▶ **EXERCISE REQUIREMENTS**:
Could you give the records below again exactly, without the pictures?

● ● ●

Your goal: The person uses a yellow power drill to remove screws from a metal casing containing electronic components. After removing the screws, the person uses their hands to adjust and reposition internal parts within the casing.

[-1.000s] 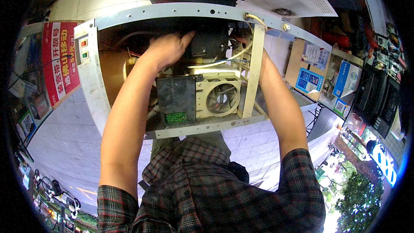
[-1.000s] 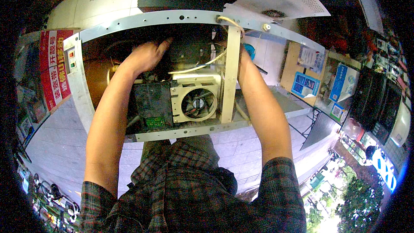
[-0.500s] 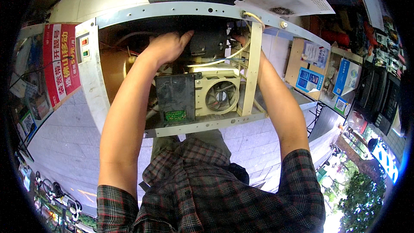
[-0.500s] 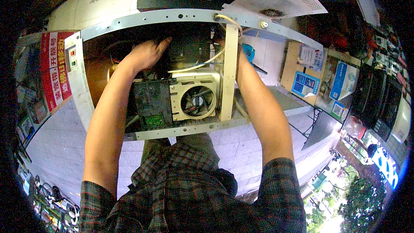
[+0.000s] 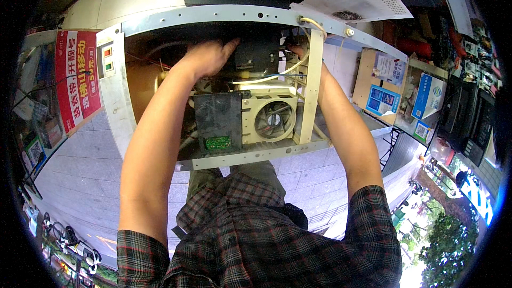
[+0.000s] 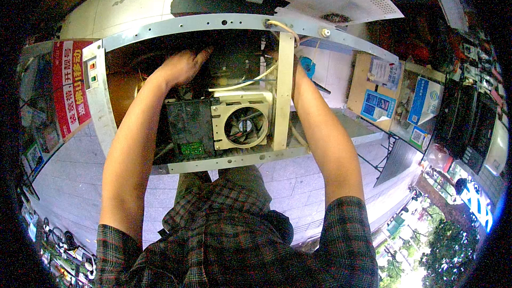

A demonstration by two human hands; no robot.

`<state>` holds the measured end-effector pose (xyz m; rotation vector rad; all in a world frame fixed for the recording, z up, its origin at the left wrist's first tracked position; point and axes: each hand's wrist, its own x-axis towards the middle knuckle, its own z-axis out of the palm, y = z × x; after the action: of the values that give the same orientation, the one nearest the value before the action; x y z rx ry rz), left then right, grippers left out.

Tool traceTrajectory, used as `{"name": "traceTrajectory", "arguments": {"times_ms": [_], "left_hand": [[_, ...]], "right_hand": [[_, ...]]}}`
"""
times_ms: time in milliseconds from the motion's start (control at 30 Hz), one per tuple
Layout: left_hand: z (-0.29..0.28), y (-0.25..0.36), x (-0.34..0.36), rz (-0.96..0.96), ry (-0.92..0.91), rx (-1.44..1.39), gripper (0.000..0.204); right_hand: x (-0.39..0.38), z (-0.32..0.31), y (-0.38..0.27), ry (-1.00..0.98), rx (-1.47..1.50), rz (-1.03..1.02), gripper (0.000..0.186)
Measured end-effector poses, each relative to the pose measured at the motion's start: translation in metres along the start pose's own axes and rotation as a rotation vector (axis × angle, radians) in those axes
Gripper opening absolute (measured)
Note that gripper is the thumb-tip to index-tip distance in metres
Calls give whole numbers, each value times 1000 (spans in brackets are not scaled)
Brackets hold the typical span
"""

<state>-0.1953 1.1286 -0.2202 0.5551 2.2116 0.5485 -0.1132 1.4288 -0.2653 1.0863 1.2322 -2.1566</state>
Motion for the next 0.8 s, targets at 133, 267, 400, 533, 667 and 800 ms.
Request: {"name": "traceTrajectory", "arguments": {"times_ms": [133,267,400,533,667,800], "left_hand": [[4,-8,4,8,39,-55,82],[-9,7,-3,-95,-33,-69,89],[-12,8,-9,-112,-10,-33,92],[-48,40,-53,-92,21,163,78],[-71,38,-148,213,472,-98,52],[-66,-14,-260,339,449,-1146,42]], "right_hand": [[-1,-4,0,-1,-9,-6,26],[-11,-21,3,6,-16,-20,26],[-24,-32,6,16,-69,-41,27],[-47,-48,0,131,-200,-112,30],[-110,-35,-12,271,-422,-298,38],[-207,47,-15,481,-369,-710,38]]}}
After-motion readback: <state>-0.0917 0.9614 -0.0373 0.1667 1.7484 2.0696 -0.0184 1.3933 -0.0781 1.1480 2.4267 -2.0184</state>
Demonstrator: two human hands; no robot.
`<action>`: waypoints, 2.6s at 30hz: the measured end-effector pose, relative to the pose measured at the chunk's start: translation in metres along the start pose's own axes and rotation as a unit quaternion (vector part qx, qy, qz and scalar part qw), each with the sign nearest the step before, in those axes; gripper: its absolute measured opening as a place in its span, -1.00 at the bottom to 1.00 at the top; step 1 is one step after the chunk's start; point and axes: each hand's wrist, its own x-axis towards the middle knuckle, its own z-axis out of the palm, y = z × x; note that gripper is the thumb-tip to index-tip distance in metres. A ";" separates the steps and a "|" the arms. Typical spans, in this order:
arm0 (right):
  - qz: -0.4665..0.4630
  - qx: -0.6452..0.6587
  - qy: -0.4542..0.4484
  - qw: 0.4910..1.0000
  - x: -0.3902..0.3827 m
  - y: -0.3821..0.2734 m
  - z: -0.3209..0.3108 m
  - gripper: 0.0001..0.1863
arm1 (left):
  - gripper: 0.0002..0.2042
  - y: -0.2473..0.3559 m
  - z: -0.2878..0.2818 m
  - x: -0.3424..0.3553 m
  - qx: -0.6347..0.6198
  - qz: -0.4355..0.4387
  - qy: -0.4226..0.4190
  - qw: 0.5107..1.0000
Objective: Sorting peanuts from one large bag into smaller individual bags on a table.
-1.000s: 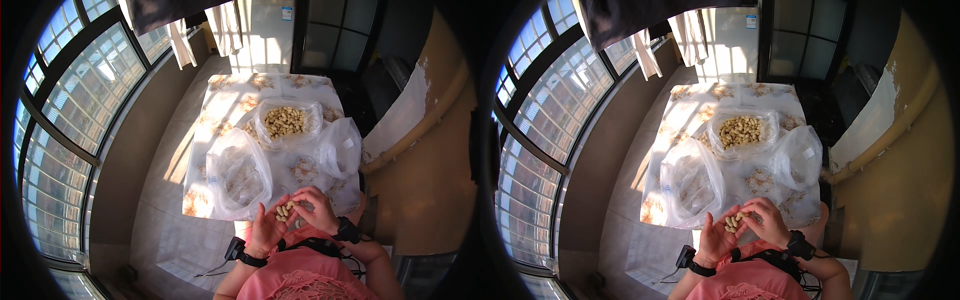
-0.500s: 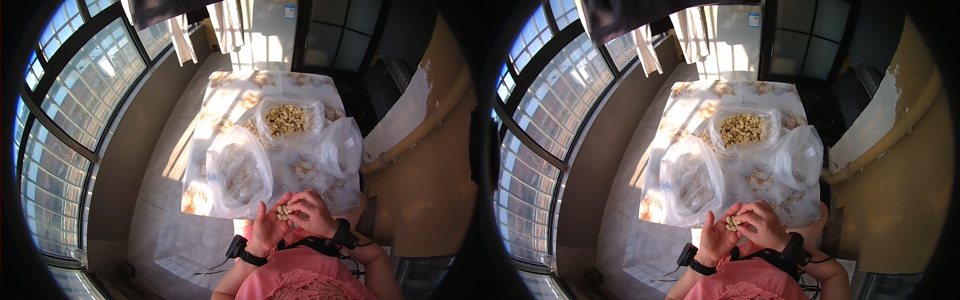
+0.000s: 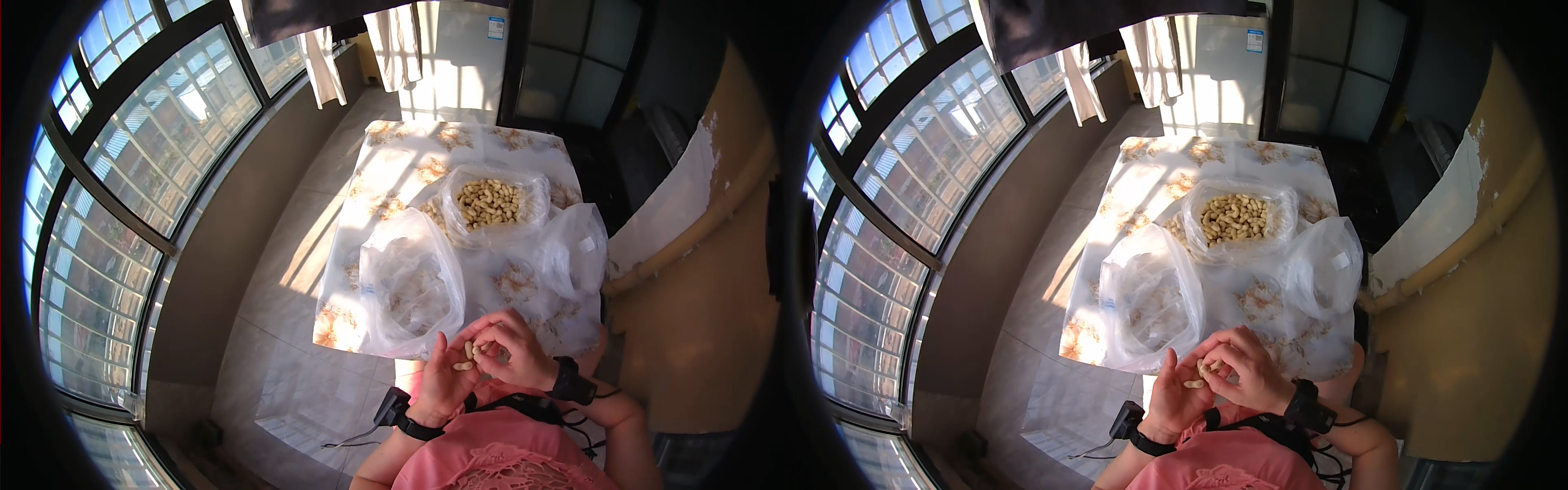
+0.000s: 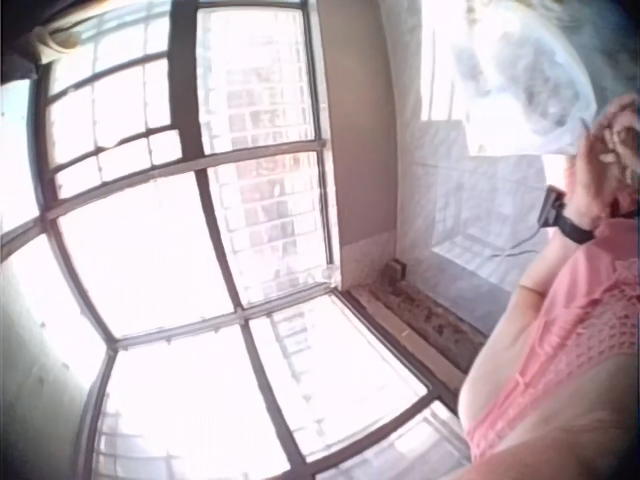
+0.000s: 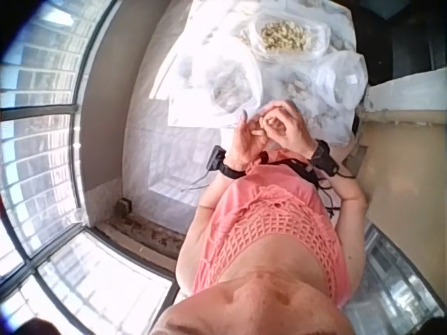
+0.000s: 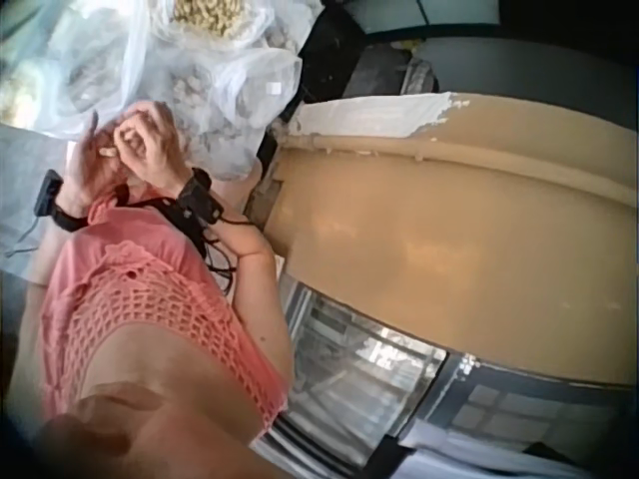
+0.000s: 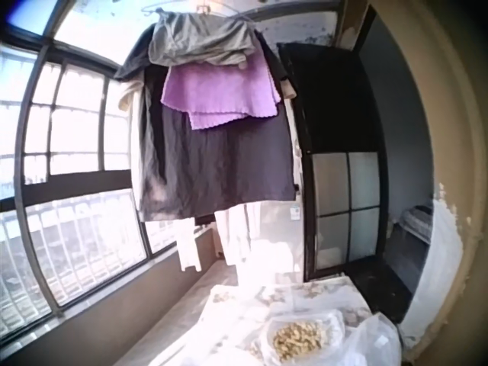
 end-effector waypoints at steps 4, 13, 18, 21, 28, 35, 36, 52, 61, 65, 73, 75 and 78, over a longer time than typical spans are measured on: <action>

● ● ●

▶ **EXERCISE SOLUTION**:
Your goal: The person uses a yellow power drill to remove screws from a metal casing containing electronic components. After removing the screws, the person uses their hands to adjust and reposition internal parts within the casing.

[-1.000s] 
[-1.000s] 
[-0.500s] 
[-0.500s] 
[+0.000s] 
[+0.000s] 

A demonstration by two human hands; no robot.

`<state>` holds the measured end-effector pose (xyz m; rotation vector rad; all in a world frame fixed for the recording, z up, its origin at the left wrist's first tracked position; point and axes: each hand's wrist, its own x-axis towards the middle knuckle, its own z-axis out of the palm, y = z × x; after the action: of the values that give the same orientation, the one nearest the value before the action; x y z rx ry rz), left then right, grippers left out.

Tool traceTrajectory, used as `{"name": "traceTrajectory", "arguments": {"times_ms": [_], "left_hand": [[_, ...]], "right_hand": [[_, ...]]}}`
"""
times_ms: time in milliseconds from the motion's start (control at 30 Hz), one per tuple
Layout: left_hand: z (-0.29..0.28), y (-0.25..0.36), x (-0.34..0.36), rz (-0.96..0.96), ry (-0.92..0.91), rx (-1.44..1.39), gripper (0.000..0.204); right_hand: x (-0.39..0.38), z (-0.32..0.31), y (-0.38..0.27), ry (-1.00..0.98), rx (-1.47..1.50), rz (-1.03..1.02), gripper (0.000..0.186)
Measured end-effector poses, each relative to the pose measured at the motion's start: translation in metres along the start pose's own axes and rotation as a rotation vector (axis × angle, radians) in those axes
Gripper opening absolute (measured)
Note that gripper is the thumb-tip to index-tip distance in metres
Calls give whole numbers, each value times 1000 (spans in brackets are not scaled)
Brackets hold the typical span
"""

<state>-0.1953 1.1286 -0.2202 0.5551 2.2116 0.5485 -0.1132 1.4288 -0.2653 1.0863 1.2322 -2.1566</state>
Motion for the next 0.8 s, targets at 133, 267, 400, 533, 667 and 800 ms.
Request: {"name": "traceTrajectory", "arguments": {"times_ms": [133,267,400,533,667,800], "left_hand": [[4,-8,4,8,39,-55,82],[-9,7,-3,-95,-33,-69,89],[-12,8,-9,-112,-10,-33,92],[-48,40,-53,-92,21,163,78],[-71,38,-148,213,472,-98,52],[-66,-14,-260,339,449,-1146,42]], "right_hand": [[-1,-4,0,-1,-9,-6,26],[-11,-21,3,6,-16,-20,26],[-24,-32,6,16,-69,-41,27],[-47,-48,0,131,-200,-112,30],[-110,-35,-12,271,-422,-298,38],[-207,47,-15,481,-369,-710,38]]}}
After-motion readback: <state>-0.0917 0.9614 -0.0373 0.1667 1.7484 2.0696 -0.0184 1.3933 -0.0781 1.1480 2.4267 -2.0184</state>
Demonstrator: two human hands; no robot.
`<action>`: waypoints, 2.6s at 30hz: the measured end-effector pose, relative to the pose measured at the chunk's start: translation in metres along the start pose's own axes and rotation as a unit quaternion (vector part qx, qy, qz and scalar part qw), each with the sign nearest the step before, in those axes; gripper: its absolute measured opening as a place in its span, -1.00 at the bottom to 1.00 at the top; step 1 is one step after the chunk's start; point and axes: each hand's wrist, its own x-axis towards the middle knuckle, its own z-axis out of the palm, y = z × x; note that gripper is the thumb-tip to index-tip distance in metres. A ";" separates the steps and a "|" the arms. Typical spans, in this order:
arm0 (right):
  - qz: -0.4665..0.4630
  - qx: -0.6452..0.6587
  - qy: -0.4542..0.4484
  - qw: 0.4910..1.0000
  - x: -0.3902..0.3827 m
  - y: -0.3821..0.2734 m
  - z: -0.3209..0.3108 m
  - gripper: 0.0001..0.1863
arm1 (left):
  - gripper: 0.0002..0.2042
  - y: -0.2473..0.3559 m
  - z: -0.2878..0.2818 m
  - x: -0.3424..0.3553 m
  - qx: -0.6347..0.6198
  - qz: -0.4355..0.4387
  - qy: -0.4226..0.4190
  - qw: 0.5107..1.0000
Objective: Sorting peanuts from one large bag into smaller individual bags on a table.
-1.000s: 
-0.500s: 
+0.000s: 
+0.000s: 
+0.000s: 
+0.000s: 
+0.000s: 
 end-effector waypoints at steps 4, 13, 18, 21, 28, 35, 36, 52, 61, 65, 73, 75 and 78, over a longer time than typical spans are measured on: <action>

Now the output is complete.